Data provided Block Start
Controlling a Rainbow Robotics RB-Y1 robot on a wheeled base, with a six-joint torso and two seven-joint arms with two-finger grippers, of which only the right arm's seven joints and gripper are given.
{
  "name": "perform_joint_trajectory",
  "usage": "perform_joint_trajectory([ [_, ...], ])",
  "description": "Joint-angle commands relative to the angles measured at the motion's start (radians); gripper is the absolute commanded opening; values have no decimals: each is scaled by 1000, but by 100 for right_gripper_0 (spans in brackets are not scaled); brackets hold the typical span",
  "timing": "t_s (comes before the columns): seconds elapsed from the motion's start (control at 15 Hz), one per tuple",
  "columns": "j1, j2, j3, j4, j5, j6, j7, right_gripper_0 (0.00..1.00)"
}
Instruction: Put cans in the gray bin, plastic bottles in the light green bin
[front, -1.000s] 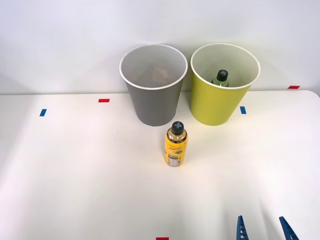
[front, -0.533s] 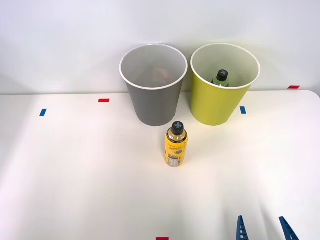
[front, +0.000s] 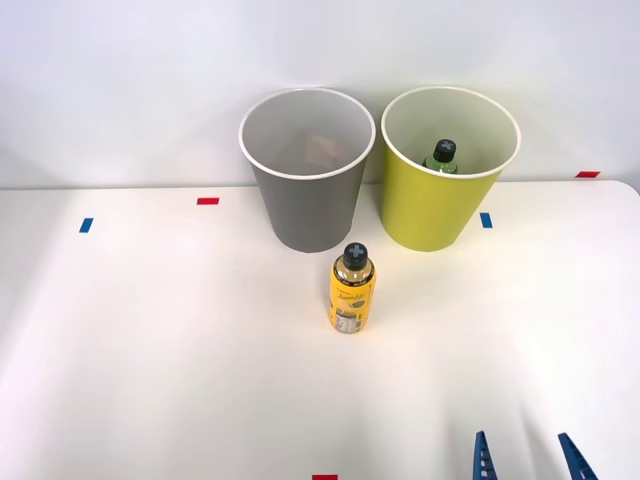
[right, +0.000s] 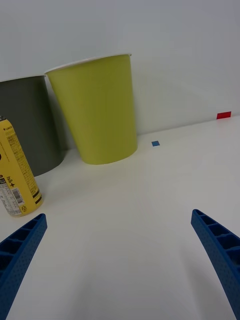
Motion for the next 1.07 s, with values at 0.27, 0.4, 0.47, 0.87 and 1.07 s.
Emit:
perform_joint_trajectory([
  [0.27, 0, 0, 0, 0, 0, 0, 0, 100],
  [0.4, 0, 0, 0, 0, 0, 0, 0, 100],
  [0.47, 0, 0, 0, 0, 0, 0, 0, 100],
  [0.87, 0, 0, 0, 0, 0, 0, 0, 100],
  [1.07, 0, 0, 0, 0, 0, 0, 0, 100],
])
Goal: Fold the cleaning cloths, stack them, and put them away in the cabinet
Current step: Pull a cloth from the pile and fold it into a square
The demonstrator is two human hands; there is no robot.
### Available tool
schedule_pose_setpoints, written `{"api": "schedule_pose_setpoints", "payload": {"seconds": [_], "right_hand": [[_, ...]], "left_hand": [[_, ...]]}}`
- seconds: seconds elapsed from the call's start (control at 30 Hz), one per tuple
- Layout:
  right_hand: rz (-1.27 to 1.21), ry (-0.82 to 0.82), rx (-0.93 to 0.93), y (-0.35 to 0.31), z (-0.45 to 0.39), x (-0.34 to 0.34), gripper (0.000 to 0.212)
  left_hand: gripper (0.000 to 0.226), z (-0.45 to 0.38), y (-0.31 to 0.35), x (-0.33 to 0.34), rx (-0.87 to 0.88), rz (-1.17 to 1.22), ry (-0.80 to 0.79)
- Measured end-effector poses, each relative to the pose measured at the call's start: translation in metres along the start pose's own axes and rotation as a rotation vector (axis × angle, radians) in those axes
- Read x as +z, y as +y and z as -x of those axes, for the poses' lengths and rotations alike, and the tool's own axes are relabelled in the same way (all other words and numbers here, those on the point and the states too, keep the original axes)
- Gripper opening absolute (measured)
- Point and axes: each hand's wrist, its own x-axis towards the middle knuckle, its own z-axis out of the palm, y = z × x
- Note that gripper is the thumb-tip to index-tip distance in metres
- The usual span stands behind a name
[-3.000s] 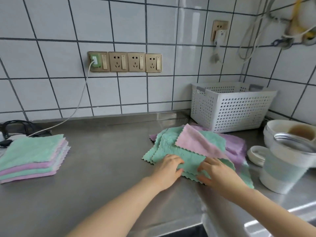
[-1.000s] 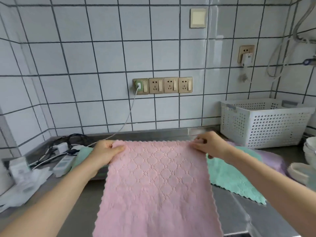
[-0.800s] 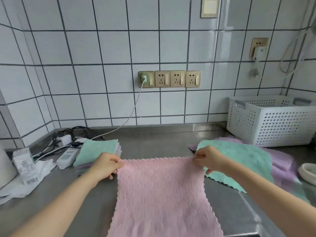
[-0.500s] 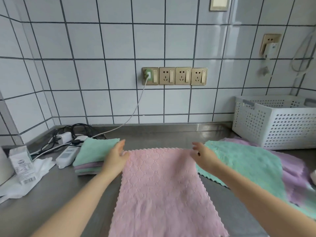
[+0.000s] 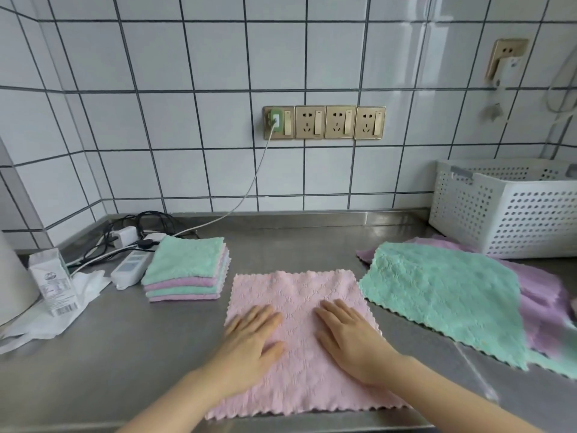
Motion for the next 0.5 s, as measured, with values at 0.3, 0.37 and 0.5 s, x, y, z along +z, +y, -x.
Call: {"api": "schedule_pose_setpoints", "payload": {"seconds": [0.3, 0.37, 0.5], "right_hand": [[0.044, 0.086, -0.148, -0.006, 0.014, -0.009, 0.084], [0.009, 0.094, -0.22, -0.015, 0.03, -0.013, 0.06], [-0.029, 0.078, -0.317, -0.032, 0.062, -0.012, 0.05]], "left_hand": [[0.09, 0.004, 0.009, -0.007, -0.018, -0.08, -0.001], [0.087, 0.024, 0.03, -0.004, 0.125, -0.038, -0.042], [0.09, 0.061, 0.064, 0.0, 0.265, 0.027, -0.064]]}}
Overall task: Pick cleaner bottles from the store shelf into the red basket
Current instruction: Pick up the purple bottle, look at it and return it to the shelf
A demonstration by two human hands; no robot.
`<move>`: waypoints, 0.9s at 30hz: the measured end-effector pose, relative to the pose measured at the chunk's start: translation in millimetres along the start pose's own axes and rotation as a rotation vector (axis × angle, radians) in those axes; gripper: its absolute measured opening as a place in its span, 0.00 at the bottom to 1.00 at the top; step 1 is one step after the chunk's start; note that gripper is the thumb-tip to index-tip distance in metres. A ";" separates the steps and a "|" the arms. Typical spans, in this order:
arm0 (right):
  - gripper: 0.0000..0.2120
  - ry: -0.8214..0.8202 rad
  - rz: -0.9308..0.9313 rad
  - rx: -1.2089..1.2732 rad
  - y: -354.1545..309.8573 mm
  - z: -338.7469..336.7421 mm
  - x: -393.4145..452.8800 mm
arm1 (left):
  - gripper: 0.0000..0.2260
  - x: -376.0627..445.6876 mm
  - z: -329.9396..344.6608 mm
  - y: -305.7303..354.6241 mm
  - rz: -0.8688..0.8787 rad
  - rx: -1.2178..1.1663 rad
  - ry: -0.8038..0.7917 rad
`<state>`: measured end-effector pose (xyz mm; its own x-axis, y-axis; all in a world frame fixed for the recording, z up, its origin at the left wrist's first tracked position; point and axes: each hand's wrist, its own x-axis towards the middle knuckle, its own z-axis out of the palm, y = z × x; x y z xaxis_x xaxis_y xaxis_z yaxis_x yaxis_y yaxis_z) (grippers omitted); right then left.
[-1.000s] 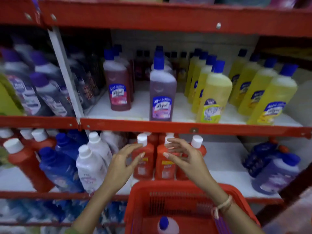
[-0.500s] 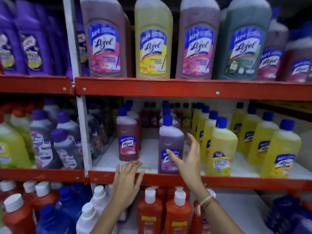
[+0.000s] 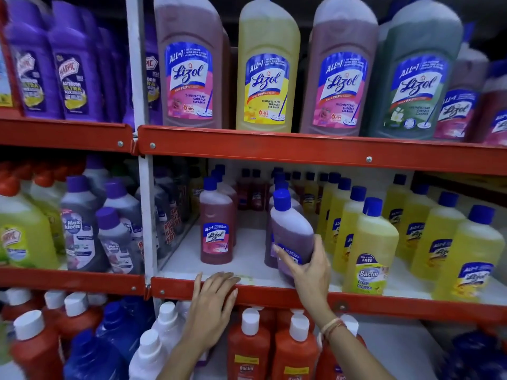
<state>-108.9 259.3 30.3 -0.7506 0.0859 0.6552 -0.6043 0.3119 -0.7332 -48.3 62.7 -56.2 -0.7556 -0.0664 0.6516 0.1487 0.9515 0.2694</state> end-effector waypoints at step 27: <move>0.52 -0.677 0.320 0.960 -54.3 -72.1 -16.0 | 0.21 -3.8 2.0 3.9 0.005 0.098 -0.016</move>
<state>-44.8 309.2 72.8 -0.7166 -0.5695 0.4028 -0.1036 -0.4841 -0.8688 -46.2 67.2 -59.0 -0.7652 -0.0575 0.6412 0.0902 0.9766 0.1951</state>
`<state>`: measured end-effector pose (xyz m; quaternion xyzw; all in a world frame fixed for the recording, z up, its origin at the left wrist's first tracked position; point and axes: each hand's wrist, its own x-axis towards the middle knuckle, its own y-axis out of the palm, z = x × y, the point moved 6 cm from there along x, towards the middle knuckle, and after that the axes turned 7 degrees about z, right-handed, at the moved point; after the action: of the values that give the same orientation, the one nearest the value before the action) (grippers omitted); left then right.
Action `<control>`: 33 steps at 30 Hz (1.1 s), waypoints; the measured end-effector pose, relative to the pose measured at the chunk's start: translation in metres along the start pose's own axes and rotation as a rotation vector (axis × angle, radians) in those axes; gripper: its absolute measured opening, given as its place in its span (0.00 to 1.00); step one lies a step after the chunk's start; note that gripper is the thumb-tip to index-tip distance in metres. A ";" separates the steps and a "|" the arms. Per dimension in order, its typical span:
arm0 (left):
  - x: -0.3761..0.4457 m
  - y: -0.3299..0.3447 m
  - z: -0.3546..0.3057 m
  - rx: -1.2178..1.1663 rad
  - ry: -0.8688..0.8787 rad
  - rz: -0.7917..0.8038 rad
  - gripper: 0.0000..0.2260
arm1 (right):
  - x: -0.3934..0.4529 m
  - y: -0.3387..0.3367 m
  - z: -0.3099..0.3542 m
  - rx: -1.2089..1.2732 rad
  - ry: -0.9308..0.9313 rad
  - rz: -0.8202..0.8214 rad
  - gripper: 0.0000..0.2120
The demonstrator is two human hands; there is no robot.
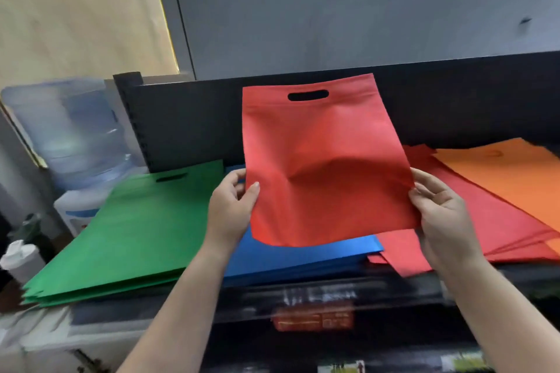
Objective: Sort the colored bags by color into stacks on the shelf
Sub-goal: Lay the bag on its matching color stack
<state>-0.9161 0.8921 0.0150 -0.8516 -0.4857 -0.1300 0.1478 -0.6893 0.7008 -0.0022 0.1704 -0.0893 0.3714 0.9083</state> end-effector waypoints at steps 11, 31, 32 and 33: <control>-0.005 0.153 -0.002 0.415 0.045 0.134 0.11 | 0.025 -0.150 0.040 -0.673 -0.072 -0.142 0.14; -0.067 0.421 -0.101 1.251 0.346 0.369 0.23 | -0.005 -0.328 0.130 -1.778 -0.093 0.088 0.25; -0.071 0.442 -0.107 1.232 0.380 0.397 0.22 | -0.008 -0.346 0.139 -1.786 -0.068 0.058 0.25; -0.075 0.463 -0.113 1.211 0.411 0.425 0.22 | -0.012 -0.364 0.147 -1.790 -0.042 0.027 0.25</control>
<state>-0.5607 0.5661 0.0336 -0.6536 -0.2567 0.0379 0.7109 -0.4461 0.3952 0.0418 -0.5964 -0.3641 0.1701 0.6948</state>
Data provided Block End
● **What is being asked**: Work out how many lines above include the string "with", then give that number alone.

● **Answer box**: 3